# WHAT THE TASK ASKS
Below are records; work out how many of their lines hold the string "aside" and give that number alone.

# Stored items from a collection
▼
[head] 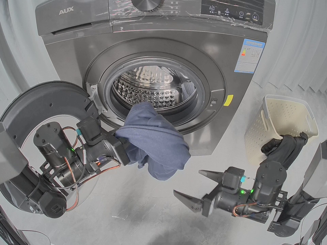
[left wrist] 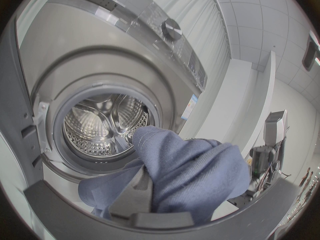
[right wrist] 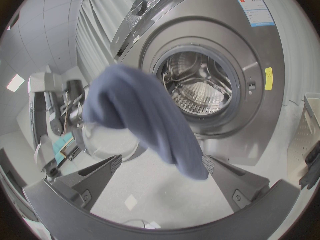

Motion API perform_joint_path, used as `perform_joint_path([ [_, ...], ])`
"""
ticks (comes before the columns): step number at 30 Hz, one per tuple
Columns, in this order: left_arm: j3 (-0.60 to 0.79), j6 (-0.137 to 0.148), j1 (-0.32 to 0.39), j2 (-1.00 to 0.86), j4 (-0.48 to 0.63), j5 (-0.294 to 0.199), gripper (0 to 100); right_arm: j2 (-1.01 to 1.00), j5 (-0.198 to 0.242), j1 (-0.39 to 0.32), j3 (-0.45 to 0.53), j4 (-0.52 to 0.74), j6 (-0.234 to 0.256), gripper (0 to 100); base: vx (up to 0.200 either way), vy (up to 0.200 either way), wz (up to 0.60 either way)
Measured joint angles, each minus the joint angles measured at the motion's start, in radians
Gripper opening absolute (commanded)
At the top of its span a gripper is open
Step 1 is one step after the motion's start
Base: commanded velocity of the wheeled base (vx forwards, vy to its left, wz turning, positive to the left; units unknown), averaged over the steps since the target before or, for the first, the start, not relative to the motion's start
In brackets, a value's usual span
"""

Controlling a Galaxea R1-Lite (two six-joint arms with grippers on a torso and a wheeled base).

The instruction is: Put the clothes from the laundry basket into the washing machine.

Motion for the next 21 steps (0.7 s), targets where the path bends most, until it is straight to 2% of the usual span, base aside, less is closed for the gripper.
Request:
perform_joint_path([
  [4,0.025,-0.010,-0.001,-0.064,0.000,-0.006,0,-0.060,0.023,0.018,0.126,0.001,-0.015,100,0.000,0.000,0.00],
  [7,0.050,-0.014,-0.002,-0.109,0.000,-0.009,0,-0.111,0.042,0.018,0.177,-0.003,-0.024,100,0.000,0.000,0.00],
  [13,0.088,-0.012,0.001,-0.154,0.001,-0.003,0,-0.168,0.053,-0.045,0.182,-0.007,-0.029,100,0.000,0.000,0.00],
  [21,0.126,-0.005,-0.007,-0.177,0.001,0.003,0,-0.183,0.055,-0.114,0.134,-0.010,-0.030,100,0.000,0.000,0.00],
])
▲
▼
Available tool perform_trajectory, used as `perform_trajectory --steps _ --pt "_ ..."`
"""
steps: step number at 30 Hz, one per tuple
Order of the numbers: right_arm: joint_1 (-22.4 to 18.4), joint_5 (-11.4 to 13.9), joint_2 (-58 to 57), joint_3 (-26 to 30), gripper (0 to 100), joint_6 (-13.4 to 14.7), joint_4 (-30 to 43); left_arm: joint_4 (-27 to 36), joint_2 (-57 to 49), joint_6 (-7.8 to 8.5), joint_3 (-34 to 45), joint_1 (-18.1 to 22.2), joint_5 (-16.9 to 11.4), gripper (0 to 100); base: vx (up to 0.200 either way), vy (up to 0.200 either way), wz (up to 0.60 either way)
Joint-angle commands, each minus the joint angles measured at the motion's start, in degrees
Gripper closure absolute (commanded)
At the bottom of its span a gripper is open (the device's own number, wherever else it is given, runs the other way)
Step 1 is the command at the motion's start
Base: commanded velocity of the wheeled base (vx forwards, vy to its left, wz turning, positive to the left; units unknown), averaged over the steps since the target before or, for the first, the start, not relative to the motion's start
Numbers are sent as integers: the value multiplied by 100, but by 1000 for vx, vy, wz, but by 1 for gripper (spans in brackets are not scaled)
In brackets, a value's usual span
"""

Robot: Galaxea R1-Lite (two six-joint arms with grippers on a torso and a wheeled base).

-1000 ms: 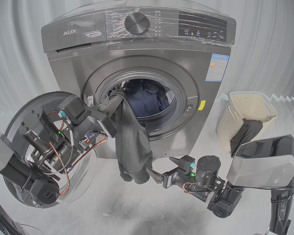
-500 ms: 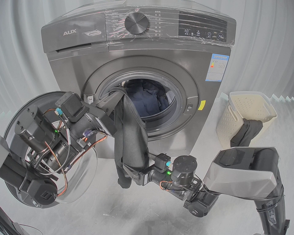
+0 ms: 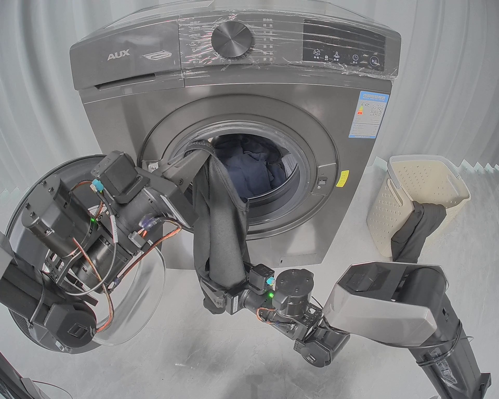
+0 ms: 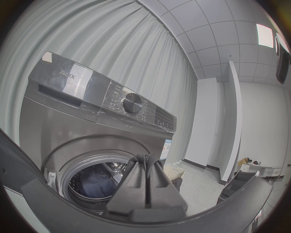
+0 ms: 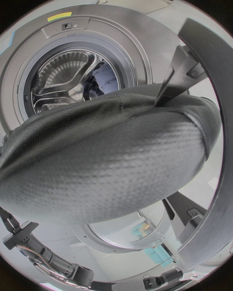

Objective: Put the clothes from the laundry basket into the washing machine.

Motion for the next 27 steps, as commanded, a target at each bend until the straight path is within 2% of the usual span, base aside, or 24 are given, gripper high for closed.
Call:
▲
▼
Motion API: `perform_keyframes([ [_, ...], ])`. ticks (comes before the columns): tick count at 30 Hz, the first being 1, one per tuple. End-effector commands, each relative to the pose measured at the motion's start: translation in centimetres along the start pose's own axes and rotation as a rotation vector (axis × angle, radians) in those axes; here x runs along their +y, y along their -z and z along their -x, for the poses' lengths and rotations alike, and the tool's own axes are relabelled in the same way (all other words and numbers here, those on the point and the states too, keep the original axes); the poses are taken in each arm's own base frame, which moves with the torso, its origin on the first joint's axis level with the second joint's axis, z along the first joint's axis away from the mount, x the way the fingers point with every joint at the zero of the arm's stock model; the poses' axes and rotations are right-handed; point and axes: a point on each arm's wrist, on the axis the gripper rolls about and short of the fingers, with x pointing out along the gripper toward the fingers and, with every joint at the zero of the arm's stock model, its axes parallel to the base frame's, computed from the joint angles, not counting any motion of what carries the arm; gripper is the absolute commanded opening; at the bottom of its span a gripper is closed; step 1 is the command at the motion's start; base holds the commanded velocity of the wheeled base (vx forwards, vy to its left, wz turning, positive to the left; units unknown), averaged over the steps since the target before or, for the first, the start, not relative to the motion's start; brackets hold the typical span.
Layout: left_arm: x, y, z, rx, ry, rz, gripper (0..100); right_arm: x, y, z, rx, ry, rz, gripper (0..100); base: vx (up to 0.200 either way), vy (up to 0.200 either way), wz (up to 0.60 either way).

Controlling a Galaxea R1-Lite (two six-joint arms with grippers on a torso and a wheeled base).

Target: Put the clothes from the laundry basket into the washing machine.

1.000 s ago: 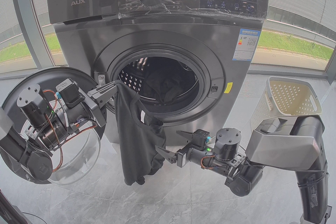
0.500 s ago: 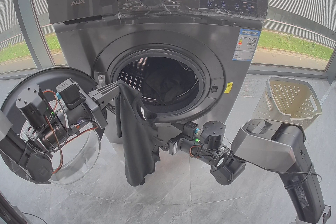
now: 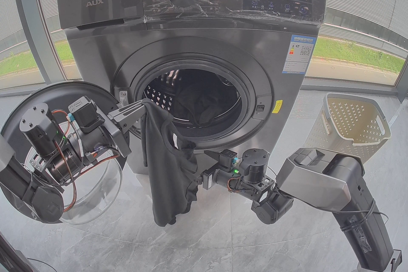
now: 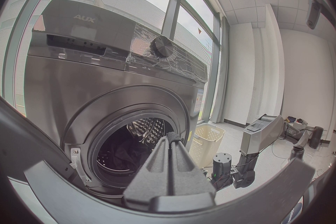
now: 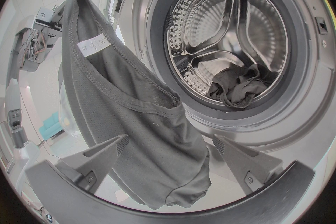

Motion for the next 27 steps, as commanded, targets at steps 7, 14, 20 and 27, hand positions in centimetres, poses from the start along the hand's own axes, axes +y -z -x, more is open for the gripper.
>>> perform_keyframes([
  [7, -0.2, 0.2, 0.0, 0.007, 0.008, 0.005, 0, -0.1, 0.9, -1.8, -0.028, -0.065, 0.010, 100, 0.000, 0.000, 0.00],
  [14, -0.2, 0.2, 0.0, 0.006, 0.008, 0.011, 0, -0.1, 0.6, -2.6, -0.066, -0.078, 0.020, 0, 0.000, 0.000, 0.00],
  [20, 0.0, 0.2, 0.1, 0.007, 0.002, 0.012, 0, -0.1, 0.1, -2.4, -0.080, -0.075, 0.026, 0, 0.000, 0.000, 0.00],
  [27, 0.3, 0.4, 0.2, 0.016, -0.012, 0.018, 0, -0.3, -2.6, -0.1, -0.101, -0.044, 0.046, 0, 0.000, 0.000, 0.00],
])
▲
# ANSWER FOR THE TASK
2